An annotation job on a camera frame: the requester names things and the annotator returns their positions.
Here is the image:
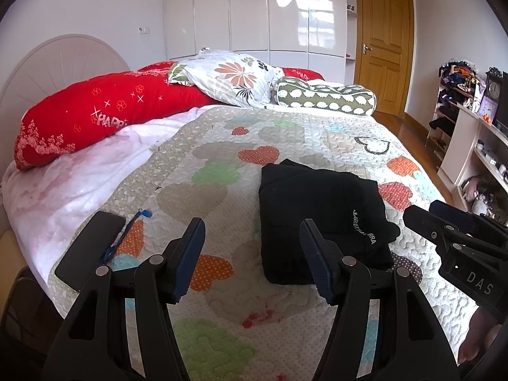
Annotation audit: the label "green white spotted bolster pillow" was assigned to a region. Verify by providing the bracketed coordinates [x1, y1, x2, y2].
[273, 76, 378, 115]

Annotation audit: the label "purple desk clock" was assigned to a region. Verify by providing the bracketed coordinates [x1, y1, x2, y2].
[478, 99, 498, 122]

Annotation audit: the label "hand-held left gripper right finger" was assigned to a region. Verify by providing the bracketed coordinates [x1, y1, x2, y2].
[299, 219, 461, 381]

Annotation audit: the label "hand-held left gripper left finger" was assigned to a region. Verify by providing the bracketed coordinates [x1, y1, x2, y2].
[42, 217, 206, 381]

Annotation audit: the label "heart patterned quilted bedspread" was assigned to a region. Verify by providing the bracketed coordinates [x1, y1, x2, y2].
[48, 105, 483, 381]

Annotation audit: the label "black monitor screen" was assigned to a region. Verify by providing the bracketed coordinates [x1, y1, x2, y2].
[496, 70, 508, 128]

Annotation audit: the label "dark wooden nightstand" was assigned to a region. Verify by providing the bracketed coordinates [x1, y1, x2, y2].
[0, 266, 66, 381]

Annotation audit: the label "dark ornate mantel clock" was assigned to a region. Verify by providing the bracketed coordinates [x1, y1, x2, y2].
[485, 67, 504, 102]

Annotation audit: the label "wooden door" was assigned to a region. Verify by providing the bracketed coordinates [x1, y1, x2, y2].
[354, 0, 415, 116]

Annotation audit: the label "white round headboard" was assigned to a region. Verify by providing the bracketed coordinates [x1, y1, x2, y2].
[0, 35, 131, 175]

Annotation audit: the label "white shelf unit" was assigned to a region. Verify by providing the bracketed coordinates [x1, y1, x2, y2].
[438, 103, 508, 223]

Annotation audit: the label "long red pillow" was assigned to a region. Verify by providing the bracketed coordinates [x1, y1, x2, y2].
[15, 61, 325, 171]

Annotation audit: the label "glossy white wardrobe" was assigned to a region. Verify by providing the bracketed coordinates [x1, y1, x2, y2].
[164, 0, 360, 62]

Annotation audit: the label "black pants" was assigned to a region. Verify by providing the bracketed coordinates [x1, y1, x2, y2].
[259, 159, 401, 285]

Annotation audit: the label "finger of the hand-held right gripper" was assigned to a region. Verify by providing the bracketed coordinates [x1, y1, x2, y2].
[403, 205, 477, 255]
[429, 200, 508, 247]

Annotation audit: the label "person's right hand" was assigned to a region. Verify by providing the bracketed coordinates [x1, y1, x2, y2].
[457, 310, 505, 365]

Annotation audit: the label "white floral pillow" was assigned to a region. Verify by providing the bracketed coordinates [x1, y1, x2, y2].
[167, 49, 284, 108]

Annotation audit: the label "black smartphone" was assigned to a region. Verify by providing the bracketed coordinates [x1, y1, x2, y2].
[54, 211, 126, 292]

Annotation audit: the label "grey soft toy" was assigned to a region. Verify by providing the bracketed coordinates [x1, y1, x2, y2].
[462, 177, 498, 216]

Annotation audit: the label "white fleece blanket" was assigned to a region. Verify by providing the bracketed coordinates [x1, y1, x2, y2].
[2, 105, 207, 286]

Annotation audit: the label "cluttered shoe rack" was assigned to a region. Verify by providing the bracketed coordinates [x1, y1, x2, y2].
[425, 60, 487, 167]

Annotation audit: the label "blue lanyard cord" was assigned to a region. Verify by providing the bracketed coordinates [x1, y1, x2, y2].
[101, 207, 152, 264]

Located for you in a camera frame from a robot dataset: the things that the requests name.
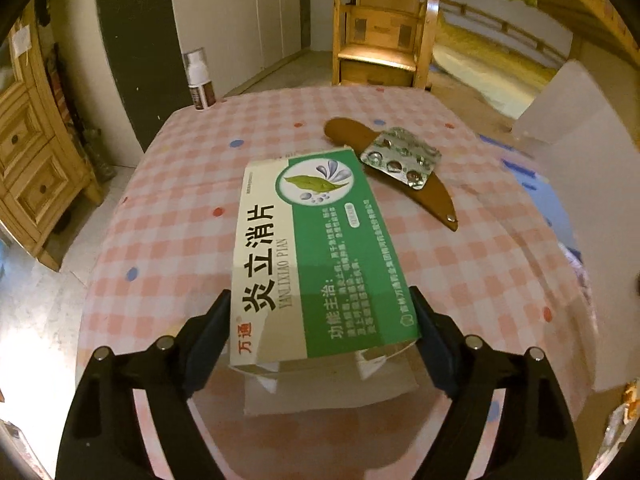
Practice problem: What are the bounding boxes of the white paper note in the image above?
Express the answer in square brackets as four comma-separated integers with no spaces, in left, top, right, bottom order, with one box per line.
[9,27,33,56]

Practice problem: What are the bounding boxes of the green white medicine box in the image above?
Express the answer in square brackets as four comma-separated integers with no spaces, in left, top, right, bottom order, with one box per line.
[228,147,421,380]

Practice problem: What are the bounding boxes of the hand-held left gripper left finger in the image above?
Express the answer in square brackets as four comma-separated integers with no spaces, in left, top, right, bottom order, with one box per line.
[55,289,232,480]

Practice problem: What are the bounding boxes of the wooden cabinet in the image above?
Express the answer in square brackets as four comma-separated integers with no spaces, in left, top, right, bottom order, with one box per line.
[0,0,106,271]

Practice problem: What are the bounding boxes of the wooden bunk stairs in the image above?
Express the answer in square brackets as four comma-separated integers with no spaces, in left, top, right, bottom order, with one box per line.
[332,0,441,91]

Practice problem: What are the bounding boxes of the colourful packet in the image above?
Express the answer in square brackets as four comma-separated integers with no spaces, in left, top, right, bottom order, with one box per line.
[602,380,640,466]

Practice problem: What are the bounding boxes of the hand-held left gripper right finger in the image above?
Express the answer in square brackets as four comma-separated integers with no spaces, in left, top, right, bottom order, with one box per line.
[407,285,588,480]

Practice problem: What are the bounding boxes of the white cardboard box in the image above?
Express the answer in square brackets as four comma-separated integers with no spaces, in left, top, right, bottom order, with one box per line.
[510,59,640,406]

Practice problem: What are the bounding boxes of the white wardrobe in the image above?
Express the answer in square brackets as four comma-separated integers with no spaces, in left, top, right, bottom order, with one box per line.
[167,0,313,98]

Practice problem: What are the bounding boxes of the silver blister pack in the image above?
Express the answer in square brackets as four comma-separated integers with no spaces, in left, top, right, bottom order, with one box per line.
[359,126,443,191]

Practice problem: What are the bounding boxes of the white spray bottle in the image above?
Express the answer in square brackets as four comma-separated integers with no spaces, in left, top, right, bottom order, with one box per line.
[182,47,218,111]

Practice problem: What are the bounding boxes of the wooden bunk bed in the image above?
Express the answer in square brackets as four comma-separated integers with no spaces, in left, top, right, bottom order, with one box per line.
[430,0,640,121]

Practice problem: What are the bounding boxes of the pink checked tablecloth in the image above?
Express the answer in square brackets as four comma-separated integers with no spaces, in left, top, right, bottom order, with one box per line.
[75,85,596,480]

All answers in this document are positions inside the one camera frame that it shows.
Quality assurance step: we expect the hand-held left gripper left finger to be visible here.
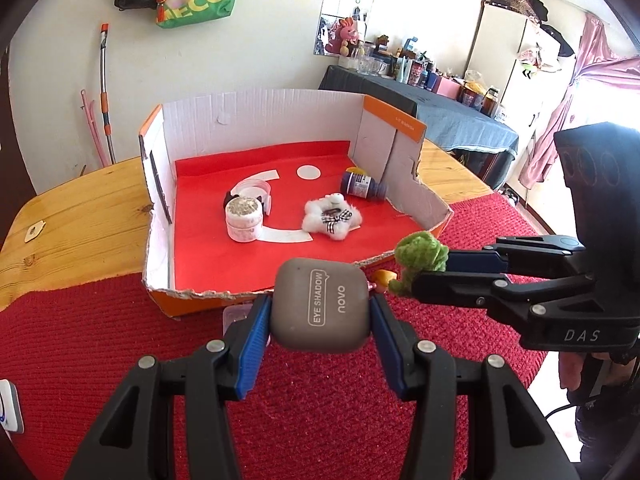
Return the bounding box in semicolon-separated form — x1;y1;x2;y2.
65;295;273;480

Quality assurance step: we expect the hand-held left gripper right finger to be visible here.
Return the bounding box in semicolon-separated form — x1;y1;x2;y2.
369;294;576;480

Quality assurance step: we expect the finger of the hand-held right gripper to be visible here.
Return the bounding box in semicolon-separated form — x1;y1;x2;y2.
412;270;596;321
445;234;586;276

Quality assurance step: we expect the green plush toy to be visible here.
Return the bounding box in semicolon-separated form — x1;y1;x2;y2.
389;231;449;297

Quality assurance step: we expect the grey eyeshadow case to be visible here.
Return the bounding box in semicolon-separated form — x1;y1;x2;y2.
270;258;373;352

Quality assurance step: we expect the white cream jar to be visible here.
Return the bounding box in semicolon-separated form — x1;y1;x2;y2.
225;196;265;243

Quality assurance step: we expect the purple bottle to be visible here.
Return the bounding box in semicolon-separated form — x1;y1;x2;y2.
340;169;388;201

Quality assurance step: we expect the white plush toy with bow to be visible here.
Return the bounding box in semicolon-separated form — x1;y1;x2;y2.
301;192;363;241

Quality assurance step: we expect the black-haired doll figurine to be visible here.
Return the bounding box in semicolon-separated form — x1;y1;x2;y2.
222;190;275;218

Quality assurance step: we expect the orange and white cardboard box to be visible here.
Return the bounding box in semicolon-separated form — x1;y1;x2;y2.
137;87;453;318

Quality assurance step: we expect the person's right hand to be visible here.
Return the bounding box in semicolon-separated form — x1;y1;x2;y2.
559;352;584;392

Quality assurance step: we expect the red paper liner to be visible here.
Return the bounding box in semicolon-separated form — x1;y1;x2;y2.
172;140;446;296

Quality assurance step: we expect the side table with blue cloth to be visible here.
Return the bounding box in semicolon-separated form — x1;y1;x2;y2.
319;64;521;191

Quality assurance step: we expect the pink curtain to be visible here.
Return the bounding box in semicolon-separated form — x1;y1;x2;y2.
520;15;640;201

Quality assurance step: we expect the red knitted mat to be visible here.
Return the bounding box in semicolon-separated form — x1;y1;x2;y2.
0;192;551;480

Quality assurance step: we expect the hanging pink and green toy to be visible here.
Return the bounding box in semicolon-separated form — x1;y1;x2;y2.
517;47;556;78

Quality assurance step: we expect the black hat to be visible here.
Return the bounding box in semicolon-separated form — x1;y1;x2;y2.
542;22;576;58

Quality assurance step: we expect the cluster of bottles and jars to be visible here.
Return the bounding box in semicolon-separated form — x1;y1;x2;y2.
340;35;508;121

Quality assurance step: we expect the white wardrobe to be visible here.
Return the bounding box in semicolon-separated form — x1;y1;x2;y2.
465;0;561;161

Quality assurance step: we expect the white charging device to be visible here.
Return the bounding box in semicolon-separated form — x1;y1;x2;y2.
0;380;25;436

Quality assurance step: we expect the pink rabbit plush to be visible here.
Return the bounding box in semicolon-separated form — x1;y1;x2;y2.
325;17;362;56

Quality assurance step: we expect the pink clothes hanger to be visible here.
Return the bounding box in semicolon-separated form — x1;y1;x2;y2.
81;89;108;168

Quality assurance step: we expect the mop pole with orange grip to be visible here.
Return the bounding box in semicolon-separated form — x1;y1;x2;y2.
98;23;117;166

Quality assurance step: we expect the black cable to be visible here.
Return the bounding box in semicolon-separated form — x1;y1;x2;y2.
545;400;581;421

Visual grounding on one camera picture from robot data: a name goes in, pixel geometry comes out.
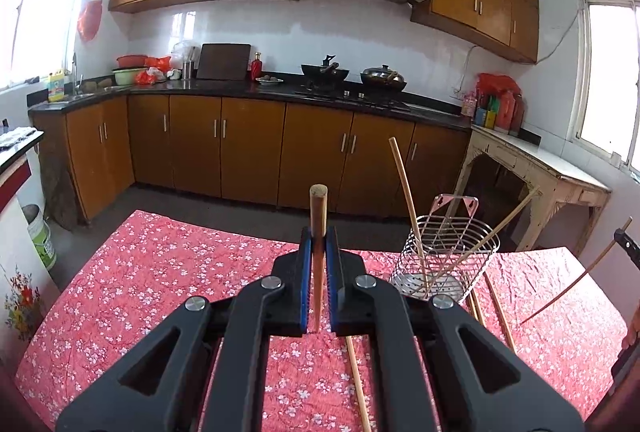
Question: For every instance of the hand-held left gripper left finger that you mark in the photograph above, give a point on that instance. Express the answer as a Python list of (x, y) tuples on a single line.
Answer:
[(306, 302)]

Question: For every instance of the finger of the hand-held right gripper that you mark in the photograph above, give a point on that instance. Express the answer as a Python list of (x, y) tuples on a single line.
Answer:
[(629, 248)]

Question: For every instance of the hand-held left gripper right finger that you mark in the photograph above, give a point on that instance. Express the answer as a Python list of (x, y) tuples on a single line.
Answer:
[(332, 302)]

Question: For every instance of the wooden chopstick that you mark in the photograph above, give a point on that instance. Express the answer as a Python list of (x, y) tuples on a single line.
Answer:
[(500, 223), (318, 212), (480, 309), (357, 382), (402, 182), (560, 290), (473, 310), (500, 314)]

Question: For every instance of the person's right hand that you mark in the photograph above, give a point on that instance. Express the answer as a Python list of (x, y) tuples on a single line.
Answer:
[(633, 329)]

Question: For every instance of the worn white table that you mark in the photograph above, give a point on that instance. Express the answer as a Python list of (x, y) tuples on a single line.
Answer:
[(545, 162)]

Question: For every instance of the red floral tablecloth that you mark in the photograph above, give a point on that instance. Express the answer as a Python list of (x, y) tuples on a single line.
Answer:
[(150, 292)]

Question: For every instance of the wooden base cabinets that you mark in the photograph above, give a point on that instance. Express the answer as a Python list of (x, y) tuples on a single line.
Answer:
[(250, 152)]

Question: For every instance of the window beside white table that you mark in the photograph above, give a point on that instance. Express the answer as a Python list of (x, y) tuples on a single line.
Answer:
[(615, 77)]

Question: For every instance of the dark red bottle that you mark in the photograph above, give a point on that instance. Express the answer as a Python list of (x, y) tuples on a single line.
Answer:
[(518, 117)]

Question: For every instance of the large red bottle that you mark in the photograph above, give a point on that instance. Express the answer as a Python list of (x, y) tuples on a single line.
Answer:
[(506, 112)]

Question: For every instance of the green bottle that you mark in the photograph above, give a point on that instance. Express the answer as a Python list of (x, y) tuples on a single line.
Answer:
[(491, 114)]

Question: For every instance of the blue and yellow box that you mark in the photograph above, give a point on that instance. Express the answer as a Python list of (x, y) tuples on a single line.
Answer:
[(481, 117)]

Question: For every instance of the gas stove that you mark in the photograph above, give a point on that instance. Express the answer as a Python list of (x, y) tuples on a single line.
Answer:
[(350, 95)]

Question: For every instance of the large red plastic bag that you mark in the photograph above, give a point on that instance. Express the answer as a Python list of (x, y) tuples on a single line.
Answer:
[(495, 82)]

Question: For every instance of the pink jar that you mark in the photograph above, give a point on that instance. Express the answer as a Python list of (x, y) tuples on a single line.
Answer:
[(468, 106)]

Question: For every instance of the plate with food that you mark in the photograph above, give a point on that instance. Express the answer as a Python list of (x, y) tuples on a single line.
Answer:
[(270, 80)]

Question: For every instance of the black kitchen countertop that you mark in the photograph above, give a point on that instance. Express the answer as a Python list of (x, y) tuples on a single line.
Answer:
[(225, 89)]

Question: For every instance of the pot with lid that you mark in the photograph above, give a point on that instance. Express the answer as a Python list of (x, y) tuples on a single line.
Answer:
[(382, 79)]

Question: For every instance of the black wok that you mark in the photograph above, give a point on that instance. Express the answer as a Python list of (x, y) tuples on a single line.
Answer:
[(325, 73)]

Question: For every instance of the small red bottle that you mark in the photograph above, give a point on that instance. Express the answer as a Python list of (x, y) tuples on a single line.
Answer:
[(256, 68)]

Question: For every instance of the dark cutting board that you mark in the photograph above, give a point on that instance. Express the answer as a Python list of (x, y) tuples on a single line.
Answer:
[(222, 62)]

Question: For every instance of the steel cylinder container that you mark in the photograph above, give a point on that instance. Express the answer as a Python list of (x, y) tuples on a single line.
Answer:
[(188, 70)]

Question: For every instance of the white bucket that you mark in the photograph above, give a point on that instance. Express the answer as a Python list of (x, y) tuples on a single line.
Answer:
[(40, 239)]

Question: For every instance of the small red plastic bag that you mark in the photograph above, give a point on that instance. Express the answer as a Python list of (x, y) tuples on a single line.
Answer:
[(155, 67)]

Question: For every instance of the green basin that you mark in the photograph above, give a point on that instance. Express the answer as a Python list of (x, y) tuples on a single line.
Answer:
[(127, 77)]

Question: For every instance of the red basin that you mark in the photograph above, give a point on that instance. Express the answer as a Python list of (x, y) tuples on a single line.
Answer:
[(131, 61)]

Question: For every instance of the white floral appliance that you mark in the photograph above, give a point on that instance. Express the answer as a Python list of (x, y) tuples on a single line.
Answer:
[(15, 232)]

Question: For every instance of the sink faucet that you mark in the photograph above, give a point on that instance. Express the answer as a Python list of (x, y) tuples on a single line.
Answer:
[(74, 72)]

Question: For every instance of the yellow detergent bottle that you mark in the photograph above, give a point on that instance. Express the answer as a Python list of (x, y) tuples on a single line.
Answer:
[(57, 87)]

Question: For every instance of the window beside sink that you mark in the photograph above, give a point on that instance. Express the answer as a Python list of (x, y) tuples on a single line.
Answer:
[(45, 2)]

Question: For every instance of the wall socket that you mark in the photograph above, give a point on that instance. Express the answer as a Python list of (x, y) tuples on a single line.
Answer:
[(456, 93)]

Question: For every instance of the red paper wall decoration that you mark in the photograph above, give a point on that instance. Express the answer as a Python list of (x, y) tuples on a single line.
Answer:
[(90, 19)]

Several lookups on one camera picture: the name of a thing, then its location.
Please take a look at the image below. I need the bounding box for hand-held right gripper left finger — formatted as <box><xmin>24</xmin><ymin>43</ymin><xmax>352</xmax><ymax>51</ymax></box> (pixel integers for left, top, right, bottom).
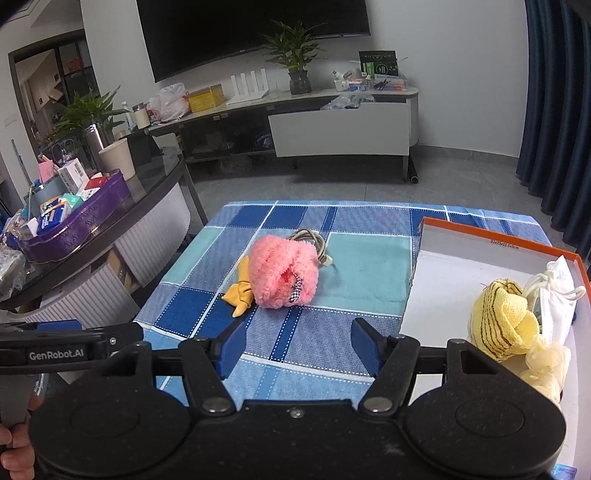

— Problem —
Looking at the records above, return exactly the lines from the line with "Quality assurance step: we expect the hanging" to the line with "Quality assurance step: we expect the cluster", both ends included.

— Exercise solution —
Quality assurance step: we expect the hanging pink and green toy to be visible here.
Return the bounding box in semicolon-separated form — x1;y1;x2;y2.
517;47;556;78

Quality assurance step: we expect the black hat to be visible here.
Return the bounding box in semicolon-separated form — x1;y1;x2;y2.
542;22;576;58

Quality assurance step: we expect the cluster of bottles and jars to be visible here.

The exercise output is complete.